If anything happens with my laptop, all my data is on an external source. If my laptop crashes like before, I can just pop it out, and put it into my next laptop.

I think deleting my previous strategy from my laptop will help eliminate any extra confusion.

When I go to sleep, I keep thinking about some trades. Some trades have contradictory signals, and I seriously don’t know what to do. If price is hitting resistance, but the SAME resistance for the third time, is this time a fakeout?

I took a walk this morning, and yeah, I think it was a fakeout as I think about the surrounding clues. But, it’s too late now, That was last Friday.

Those tricker trades are the ones I wanna get better at.
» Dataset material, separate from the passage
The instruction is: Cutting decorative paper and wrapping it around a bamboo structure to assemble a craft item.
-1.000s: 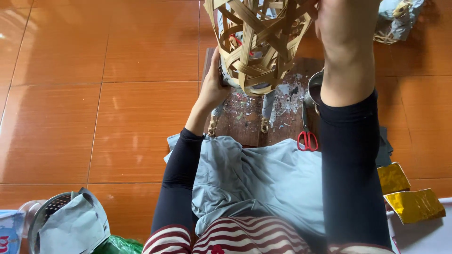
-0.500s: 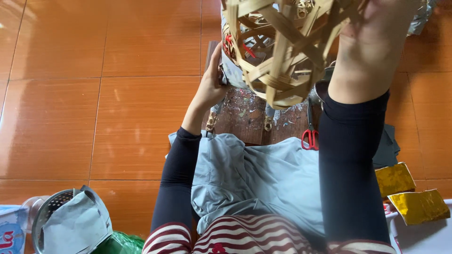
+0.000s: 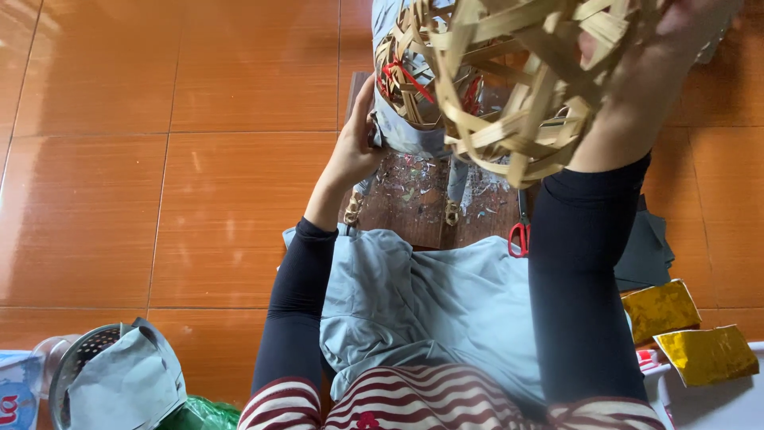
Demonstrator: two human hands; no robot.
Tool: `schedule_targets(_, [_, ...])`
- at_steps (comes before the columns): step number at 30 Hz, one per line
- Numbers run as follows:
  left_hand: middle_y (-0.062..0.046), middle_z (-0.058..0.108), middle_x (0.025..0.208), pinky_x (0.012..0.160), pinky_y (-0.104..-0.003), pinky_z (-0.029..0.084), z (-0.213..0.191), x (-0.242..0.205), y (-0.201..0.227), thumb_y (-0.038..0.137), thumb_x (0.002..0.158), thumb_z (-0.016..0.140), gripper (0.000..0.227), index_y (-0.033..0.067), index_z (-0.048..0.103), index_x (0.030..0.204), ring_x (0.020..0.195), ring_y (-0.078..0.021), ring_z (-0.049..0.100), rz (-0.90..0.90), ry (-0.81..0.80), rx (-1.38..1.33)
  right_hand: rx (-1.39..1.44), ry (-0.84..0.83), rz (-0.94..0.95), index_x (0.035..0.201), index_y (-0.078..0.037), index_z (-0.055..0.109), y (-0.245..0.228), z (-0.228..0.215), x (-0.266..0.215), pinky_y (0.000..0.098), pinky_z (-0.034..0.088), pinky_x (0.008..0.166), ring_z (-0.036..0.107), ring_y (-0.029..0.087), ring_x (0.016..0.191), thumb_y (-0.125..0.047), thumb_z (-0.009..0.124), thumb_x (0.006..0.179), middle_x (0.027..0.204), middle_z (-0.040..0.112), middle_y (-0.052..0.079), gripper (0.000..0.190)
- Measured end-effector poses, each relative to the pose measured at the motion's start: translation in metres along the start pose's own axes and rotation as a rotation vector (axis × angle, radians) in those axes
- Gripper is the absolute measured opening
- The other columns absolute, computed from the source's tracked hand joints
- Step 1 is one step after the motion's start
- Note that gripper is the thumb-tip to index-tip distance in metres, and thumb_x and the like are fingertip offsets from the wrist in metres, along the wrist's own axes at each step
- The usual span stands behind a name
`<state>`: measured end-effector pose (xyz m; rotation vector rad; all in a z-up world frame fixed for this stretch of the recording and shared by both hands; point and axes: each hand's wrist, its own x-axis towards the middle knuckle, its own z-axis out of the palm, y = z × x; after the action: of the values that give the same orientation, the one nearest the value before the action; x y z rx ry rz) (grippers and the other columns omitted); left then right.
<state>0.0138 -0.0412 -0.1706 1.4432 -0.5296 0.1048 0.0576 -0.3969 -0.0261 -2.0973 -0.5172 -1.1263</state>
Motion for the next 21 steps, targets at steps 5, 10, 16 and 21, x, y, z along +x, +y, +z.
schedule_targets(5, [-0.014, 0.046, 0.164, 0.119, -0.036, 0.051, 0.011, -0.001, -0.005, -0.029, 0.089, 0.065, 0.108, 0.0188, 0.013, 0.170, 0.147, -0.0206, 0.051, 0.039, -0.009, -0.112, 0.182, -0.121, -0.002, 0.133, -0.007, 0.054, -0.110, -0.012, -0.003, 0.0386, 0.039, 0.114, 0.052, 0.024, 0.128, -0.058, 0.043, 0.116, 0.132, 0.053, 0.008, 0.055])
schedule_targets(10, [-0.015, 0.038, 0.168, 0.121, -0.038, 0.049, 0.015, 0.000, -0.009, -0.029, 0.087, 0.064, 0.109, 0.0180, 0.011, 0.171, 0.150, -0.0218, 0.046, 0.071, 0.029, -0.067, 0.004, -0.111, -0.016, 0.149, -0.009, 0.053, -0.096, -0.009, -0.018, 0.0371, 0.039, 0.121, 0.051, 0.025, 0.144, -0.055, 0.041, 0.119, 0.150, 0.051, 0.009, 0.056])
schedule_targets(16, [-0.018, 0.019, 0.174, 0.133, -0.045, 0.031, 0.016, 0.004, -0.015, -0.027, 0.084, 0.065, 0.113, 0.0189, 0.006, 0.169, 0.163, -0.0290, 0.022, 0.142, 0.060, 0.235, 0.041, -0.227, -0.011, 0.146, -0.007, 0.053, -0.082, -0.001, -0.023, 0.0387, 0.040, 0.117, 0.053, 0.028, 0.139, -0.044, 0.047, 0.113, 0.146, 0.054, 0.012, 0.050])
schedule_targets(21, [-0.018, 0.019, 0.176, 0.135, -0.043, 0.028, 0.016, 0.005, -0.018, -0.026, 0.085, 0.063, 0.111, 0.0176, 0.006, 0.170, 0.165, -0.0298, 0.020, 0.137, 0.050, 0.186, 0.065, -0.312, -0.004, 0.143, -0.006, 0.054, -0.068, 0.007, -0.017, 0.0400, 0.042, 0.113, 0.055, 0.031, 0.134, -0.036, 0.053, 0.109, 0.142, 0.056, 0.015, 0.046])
I don’t want to feel like I’m guessing. In my backtests, everything looks so obvious. There are some very rare occasions when direction seems random. But that’s super rare. So rare that it’s not worth including in my strategy. It’s really like a 1:100. In my mind, though, I never know when that 1:100 will occur. Is this it? Is that one it?

Then it becomes a 50/50 chance that it either is or isn’t a fakeout signal. And that’s where the panic starts to set it. No bueno.

No more guessing. It’s gotta be strategic. Use the strategy, pay attention, be patient.